From 2718b26018e3d32e3be3b7133852e7a7109a421d Mon Sep 17 00:00:00 2001
From: butlerx <cianbutlerx@gmail.com>
Date: Thu, 14 Jul 2016 17:05:42 +0100
Subject: [PATCH] Add support for account, \n add db migration for userlockout
 \n add email asking user to reset when account lockout

---
 .../user-lockout-en_US/user-lockout.html.ejs  | 15 ++++
 .../user-lockout-en_US/user-lockout.text.ejs  | 10 +++
 lib/users/unlock-account-email.js             | 33 ++++++++
 package.json                                  |  6 +-
 .../pg/migrations/019.do.add-user-lock.sql    |  9 +++
 users.js                                      |  5 +-
 web/locale/en_US/messages.po                  | 77 +------------------
 7 files changed, 77 insertions(+), 78 deletions(-)
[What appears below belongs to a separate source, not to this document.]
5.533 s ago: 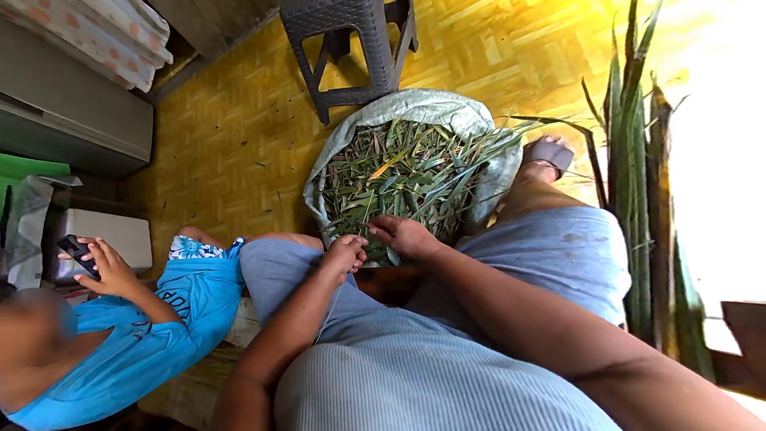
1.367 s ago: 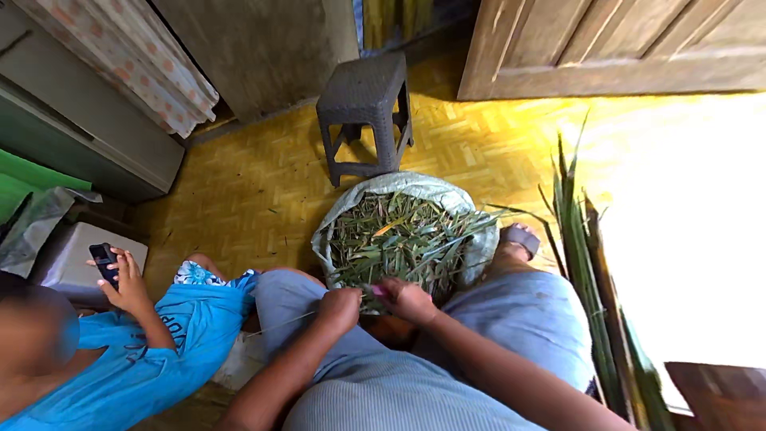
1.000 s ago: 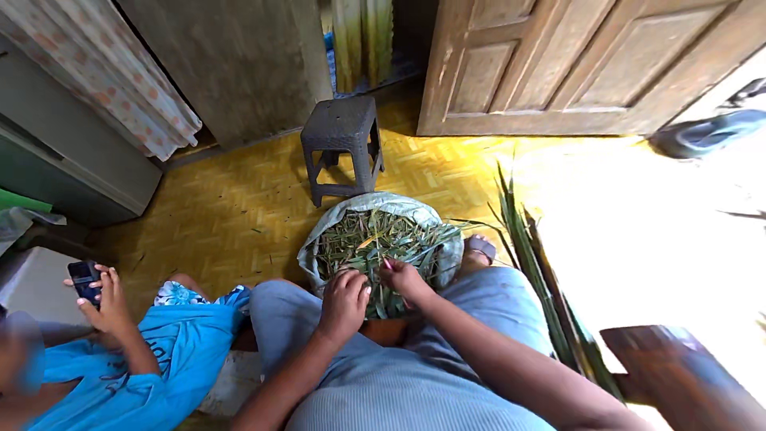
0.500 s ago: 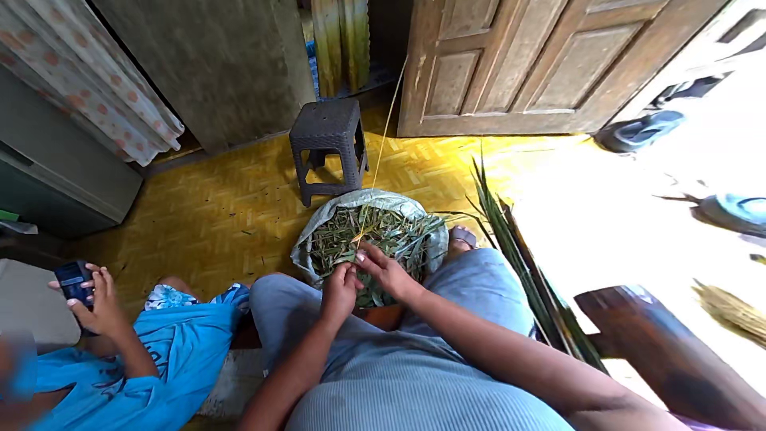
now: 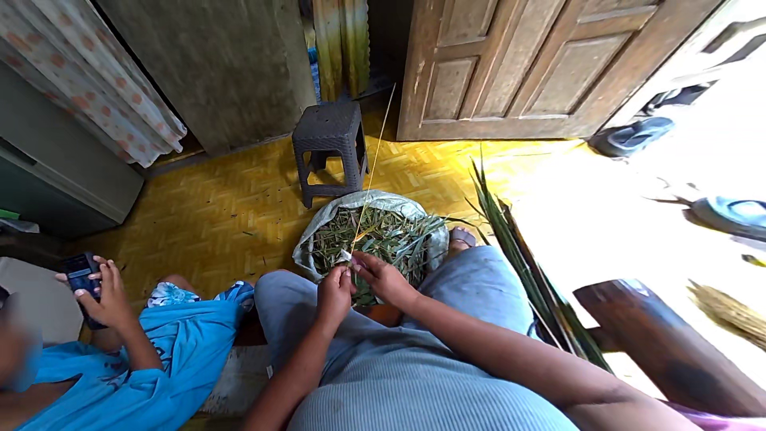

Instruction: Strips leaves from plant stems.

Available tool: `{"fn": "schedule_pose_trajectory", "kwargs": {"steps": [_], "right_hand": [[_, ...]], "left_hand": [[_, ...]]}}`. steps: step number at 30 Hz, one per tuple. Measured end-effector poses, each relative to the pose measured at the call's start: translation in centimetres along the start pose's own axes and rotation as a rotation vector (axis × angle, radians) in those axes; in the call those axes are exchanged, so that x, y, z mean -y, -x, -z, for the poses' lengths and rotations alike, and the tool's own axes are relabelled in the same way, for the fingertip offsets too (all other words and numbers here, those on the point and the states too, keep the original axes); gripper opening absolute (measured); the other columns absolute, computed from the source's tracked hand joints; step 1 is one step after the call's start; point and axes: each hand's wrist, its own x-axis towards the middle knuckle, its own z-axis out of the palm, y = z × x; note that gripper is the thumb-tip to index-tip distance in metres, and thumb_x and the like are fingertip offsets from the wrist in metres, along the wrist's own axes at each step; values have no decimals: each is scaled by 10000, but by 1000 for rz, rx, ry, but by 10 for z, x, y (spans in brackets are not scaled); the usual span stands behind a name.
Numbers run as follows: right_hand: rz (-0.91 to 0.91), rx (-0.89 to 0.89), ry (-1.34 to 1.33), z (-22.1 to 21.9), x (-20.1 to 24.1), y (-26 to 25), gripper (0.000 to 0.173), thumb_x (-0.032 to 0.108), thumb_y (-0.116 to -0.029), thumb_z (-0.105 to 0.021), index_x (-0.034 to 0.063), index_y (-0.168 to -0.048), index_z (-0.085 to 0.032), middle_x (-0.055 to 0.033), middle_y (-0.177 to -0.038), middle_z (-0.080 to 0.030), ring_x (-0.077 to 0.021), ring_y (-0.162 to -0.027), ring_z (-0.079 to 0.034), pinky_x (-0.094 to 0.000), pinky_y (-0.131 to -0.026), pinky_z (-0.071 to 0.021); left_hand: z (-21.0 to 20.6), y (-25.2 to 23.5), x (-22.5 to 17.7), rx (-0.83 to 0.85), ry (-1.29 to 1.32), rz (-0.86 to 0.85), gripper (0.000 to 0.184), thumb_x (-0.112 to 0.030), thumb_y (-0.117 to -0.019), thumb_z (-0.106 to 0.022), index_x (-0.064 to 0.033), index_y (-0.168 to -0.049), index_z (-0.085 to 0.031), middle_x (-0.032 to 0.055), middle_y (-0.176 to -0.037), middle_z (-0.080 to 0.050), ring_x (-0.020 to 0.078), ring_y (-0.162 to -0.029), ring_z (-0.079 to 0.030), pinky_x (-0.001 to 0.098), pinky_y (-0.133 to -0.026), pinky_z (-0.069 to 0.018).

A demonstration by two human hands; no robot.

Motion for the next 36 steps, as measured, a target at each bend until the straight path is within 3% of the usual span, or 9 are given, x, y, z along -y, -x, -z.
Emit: {"fn": "schedule_pose_trajectory", "kwargs": {"steps": [4,8,13,16,21,24,29,31,36], "right_hand": [[-62,20,-183,2,-1,-8,415,232,-1111,-450,30,-1471,-496,-159,-1236,-647,-186,-1013,-638,-354,-926,-504],[-45,11,-96,0,0,-8,436,264,-1110,-455,57,-1492,-494,-186,-1291,-650,-260,-1123,-645,-445,-1019,-484],[-128,-66,-382,4,-2,-20,362,186,-1100,-485,25,-1421,-530,-97,-1046,-642,-95,-791,-568,-274,-735,-480],[-157,-98,-490,10,0,-25,329,178,-1094,-506,25,-1380,-563,-34,-890,-593,-56,-678,-504,-227,-644,-435],[-149,-100,-422,12,-1,-31,304,185,-1087,-528,41,-1347,-590,-36,-892,-603,-67,-685,-510,-236,-655,-439],[-154,-132,-413,13,-1,-35,336,181,-1097,-502,39,-1398,-549,-107,-1067,-639,-117,-810,-566,-300,-760,-481],[-227,-170,-620,27,-7,-47,301,186,-1095,-502,78,-1372,-552,-21,-909,-583,-56,-649,-492,-222,-591,-418],[-239,-200,-650,35,-12,-53,292,195,-1098,-495,91,-1365,-550,-13,-909,-573,-58,-648,-489,-226,-588,-420],[-162,-440,-551,59,-60,-67,410,272,-1097,-478,97,-1468,-482,-92,-1067,-633,-135,-798,-590,-349,-736,-520]], "left_hand": [[4,10,10,-12,-5,-12,305,-124,-1100,-435,39,-1266,-632,35,-812,-640,78,-673,-563,254,-660,-486],[10,20,16,-8,0,-15,295,-116,-1100,-432,31,-1258,-633,26,-801,-625,73,-657,-542,246,-638,-470],[15,33,22,16,39,3,294,-116,-1100,-430,20,-1256,-638,2,-801,-623,48,-649,-539,220,-620,-461],[18,40,29,22,41,-19,289,-114,-1097,-435,20,-1246,-642,-7,-783,-616,36,-635,-527,204,-603,-447],[24,50,33,25,36,-15,286,-100,-1094,-427,12,-1242,-645,-12,-783,-617,32,-639,-535,197,-607,-452],[26,58,33,47,42,4,284,-107,-1096,-430,1,-1251,-642,-19,-789,-623,26,-638,-536,195,-604,-452],[33,71,42,85,26,4,281,-110,-1090,-450,-4,-1250,-655,-25,-794,-640,14,-625,-518,187,-589,-433],[39,77,48,105,9,13,273,-121,-1092,-455,-18,-1238,-661,-31,-791,-640,6,-611,-506,181,-582,-424],[50,91,58,53,38,54,302,-124,-1103,-411,6,-1280,-617,1,-836,-641,27,-643,-515,200,-613,-440]]}}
 create mode 100644 email-templates/user-lockout-en_US/user-lockout.html.ejs
 create mode 100644 email-templates/user-lockout-en_US/user-lockout.text.ejs
 create mode 100644 lib/users/unlock-account-email.js
 create mode 100644 scripts/database/pg/migrations/019.do.add-user-lock.sql

diff --git a/email-templates/user-lockout-en_US/user-lockout.html.ejs b/email-templates/user-lockout-en_US/user-lockout.html.ejs
new file mode 100644
index 00000000..fef409b8
--- /dev/null
+++ b/email-templates/user-lockout-en_US/user-lockout.html.ejs
@@ -0,0 +1,15 @@
+<% include ../common-en_US/header.ejs %>
+
+<h1>Hi <%=name%>,</h1>
+
+<p>We have noticed multiple failed attempts to login to your zen account so for security reasons have locked your account.  </p>
+
+<p>To unlock your account you will need to change your password.</p>
+<p>Please follow the link below to reset your password.</br>
+<a href="<%=resetlink%>"><%=resetlink%></a></p>
+
+
+<p>Best wishes,</br>
+The CoderDojo Foundation Team</p>
+
+<% include ../common-en_US/footer.ejs %>
diff --git a/email-templates/user-lockout-en_US/user-lockout.text.ejs b/email-templates/user-lockout-en_US/user-lockout.text.ejs
new file mode 100644
index 00000000..4bdd215b
--- /dev/null
+++ b/email-templates/user-lockout-en_US/user-lockout.text.ejs
@@ -0,0 +1,10 @@
+Hi <%=name%>;
+
+We have noticed multiple failed attempts to login to your zen account so for security reasons have locked your account.
+
+To unlock your account you will need to change your password.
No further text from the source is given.